Prions and Alzheimer's Disease
Elliot Dudko
Prions are misfolded versions of a protein. They can spread like an infection by forcing normal copies of that protein into the same self-propagating, misfolded shape. Central to the prion pathogenesis is the conversion of a host encoded protein into a partially protease resistant isoform, meaning that prions cannot be broken down by enzymes, unlike other proteins. This is significant as in close proximity, these isoforms clump together and accumulate in the brain, resulting in the spongiform degeneration of neurones. The ‘protein only hypothesis’ was first established after recognising the ability of transmission to be affected both naturally and experimentally by the disease associated prion protein in the absence of nucleic acid; this was the first time a disease had been shown to infect people not by an infestation of an organism such as a bacterium or virus, but through an infectious protein in 1997.
In an interview, the Colorado State University’s Prion Research Centre explained that “prions are distorted versions of normal proteins found in human and animal brain and other tissue, and technically speaking, proteins shouldn’t be able to infect other proteins – they’re not alive”. Prions are non-living organisms, and, as such, they don’t contain DNA. Yet, they can survive being treated with disinfectants, being boiled, and can still infect other brains years after having initially being transferred. So, just how do these normal proteins misfold into prions, and what causes them to do so?

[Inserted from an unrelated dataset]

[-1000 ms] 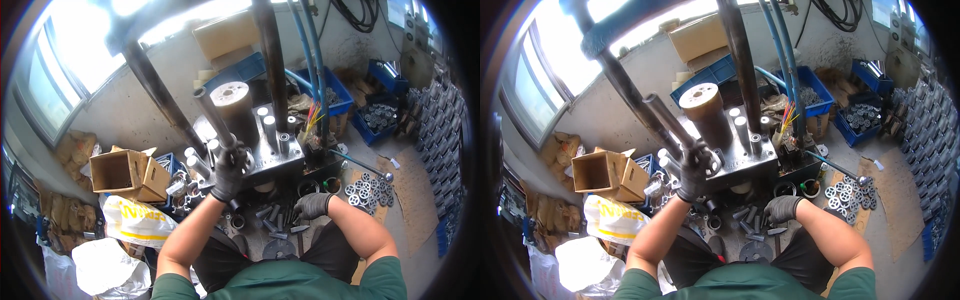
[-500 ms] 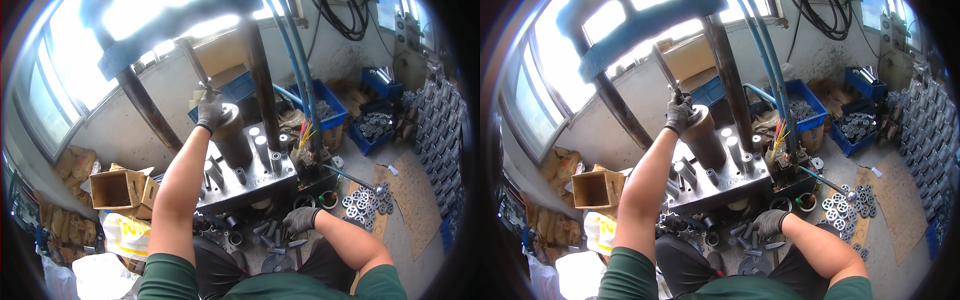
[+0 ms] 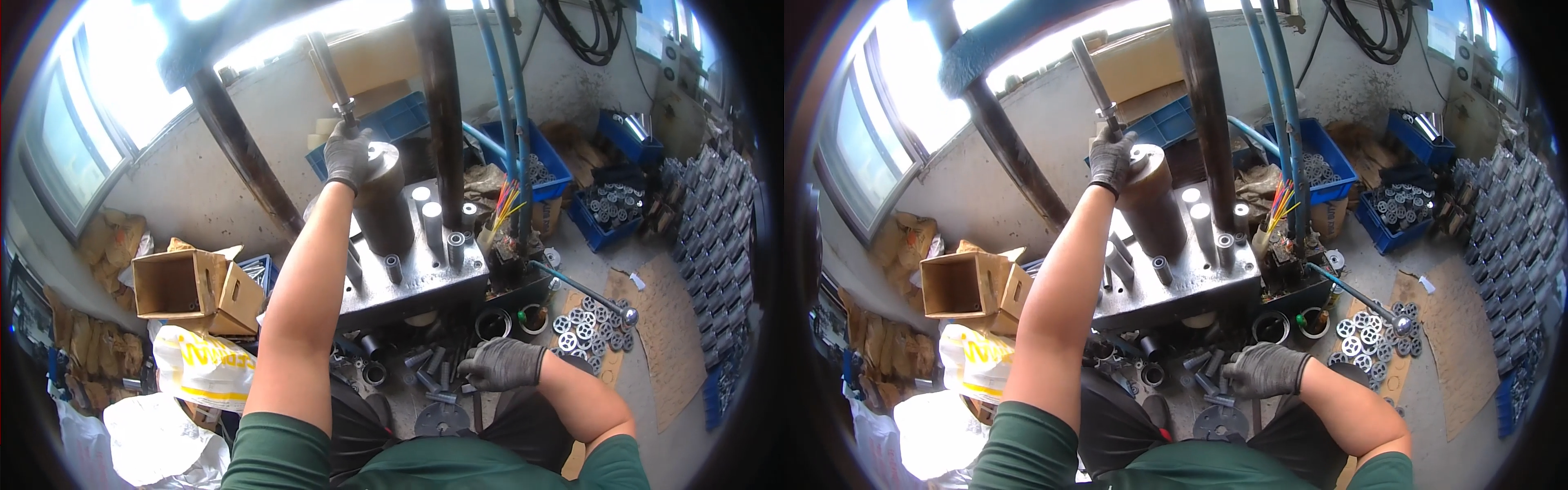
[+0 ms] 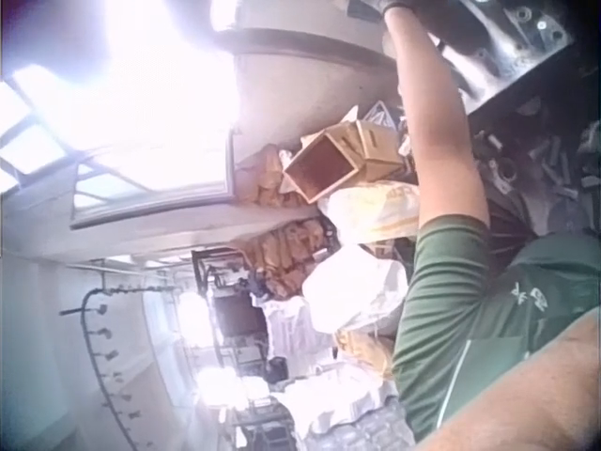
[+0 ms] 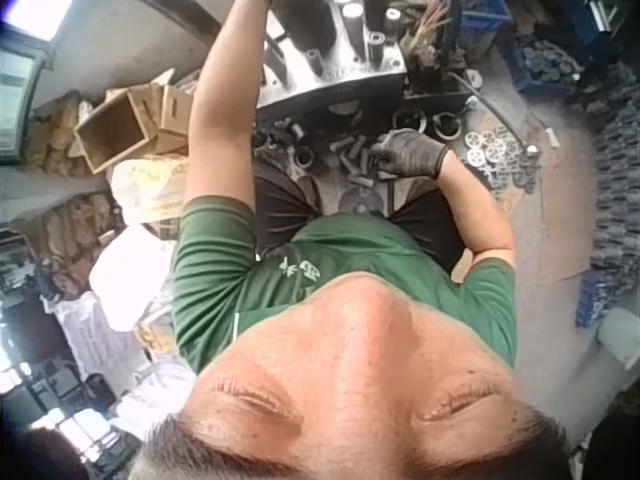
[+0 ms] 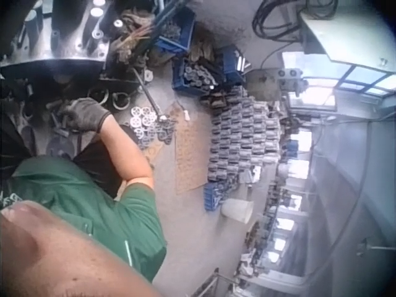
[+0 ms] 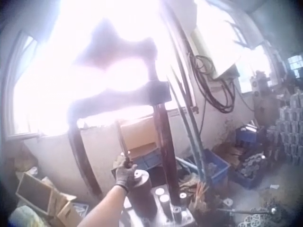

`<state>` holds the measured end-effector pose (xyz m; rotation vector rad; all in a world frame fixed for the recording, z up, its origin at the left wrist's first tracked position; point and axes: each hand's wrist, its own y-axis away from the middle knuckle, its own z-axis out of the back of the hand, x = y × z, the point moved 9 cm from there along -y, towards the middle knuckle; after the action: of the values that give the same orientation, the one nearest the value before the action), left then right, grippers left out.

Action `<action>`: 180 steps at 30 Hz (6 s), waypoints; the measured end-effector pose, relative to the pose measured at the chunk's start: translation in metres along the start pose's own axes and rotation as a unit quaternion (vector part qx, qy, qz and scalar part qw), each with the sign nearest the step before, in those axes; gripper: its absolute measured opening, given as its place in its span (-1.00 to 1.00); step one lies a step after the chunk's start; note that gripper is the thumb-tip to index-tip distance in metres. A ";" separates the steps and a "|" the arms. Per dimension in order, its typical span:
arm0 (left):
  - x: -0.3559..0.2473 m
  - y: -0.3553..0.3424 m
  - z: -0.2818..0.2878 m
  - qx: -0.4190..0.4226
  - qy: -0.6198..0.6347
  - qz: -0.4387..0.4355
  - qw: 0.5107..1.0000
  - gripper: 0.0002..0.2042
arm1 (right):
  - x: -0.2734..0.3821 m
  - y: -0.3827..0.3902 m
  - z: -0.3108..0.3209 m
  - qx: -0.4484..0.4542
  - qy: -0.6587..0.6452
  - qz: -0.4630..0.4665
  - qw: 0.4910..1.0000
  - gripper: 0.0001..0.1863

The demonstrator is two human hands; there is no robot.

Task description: Using a hydraulic or manual press and various tools to assemble or shape metal components.

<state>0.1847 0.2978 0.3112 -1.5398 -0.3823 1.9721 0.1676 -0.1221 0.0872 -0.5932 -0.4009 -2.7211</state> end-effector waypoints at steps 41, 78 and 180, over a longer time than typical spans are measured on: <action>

A number of advances in recent years has resulted in the recognition that two proteins central to the pathology of Alzheimer’s disease act as prions; using novel laboratory tests, the researchers were able to detect and measure specific, self-propagating prion forms of the proteins amyloid beta (Aß) and tau in the post mortem brain tissue of 75 Alzheimer’s patients. Furthermore, in a striking finding, it was noted that higher levels of these prions in human brain samples were strongly associated with early onset forms of the disease and a younger age of death. Alzheimer’s disease is currently defined based on the presence of toxic protein aggregations in the brain known as amyloid plaques and tau tangles, which result in the aforementioned spongiform degeneration of neurones. However, although attempts to treat the disease have so far been unsuccessful, new evidence suggests that active Aß and tau prions could be driving the disease. Previously, Alzheimer’s research has been stuck looking at collateral damage in the form of misfolded, dead proteins that form plaques and tangles. Now, it turns out that it is the prions’ activity that correlates to disease, rather than the amount of plaques and tangles at the time of the autopsy. Protein chemist Dr William DeGrado says: ‘if we are going to succeed in developing effective therapies and diagnostics, we need to target the active prion forms, rather than the large amount of protein plaques and tangles’.
Possibly the most notable finding of this new study is the discovery that the self-propagating prions of tau and Aß are most infectious in the brains of Alzheimer’s patients who died at a young age from inherited, genetically driven forms of the disease, but are much less prevalent in patients who died at an older age. In particular, when compared to measurements of overall tau buildup (which is known to increase with age), researchers found a surprising exponential decline in the corresponding abundance of this specific prion form with age. Relative to overall tau levels, the quantity of tau prions in the brain of a patient who died at age 40 were on average 32 times that in a patient who died aged 90.
The research raises a number of questions that will need to be addressed by future studies, including whether differences in prion infectivity could explain the long standing mystery of why Alzheimer’s progresses at such different rates in different patients. Other questions resulting from the research include whether higher prion levels in brain samples from younger patients are linked to the early onset of the disease or how quickly it progressed, and whether lower prion levels in older brains reflect less “infective” prion variants or instead some ability of these patients’ brains to break down and destroy misfolded proteins. Many promising Alzheimer’s therapies have failed in clinical trials, which suggests that scientists have possibly been targeting the wrong proteins. However, at the same time, they may have just not been designing drugs against the distinctive prion forms of these proteins that actually engender disease. Now that scientists have the ability to effectively measure the prion forms of Aß and tau, there is hope that we will be able to develop drugs to prevent these prions from forming or spreading, or even help the brain break them down before any damage is caused.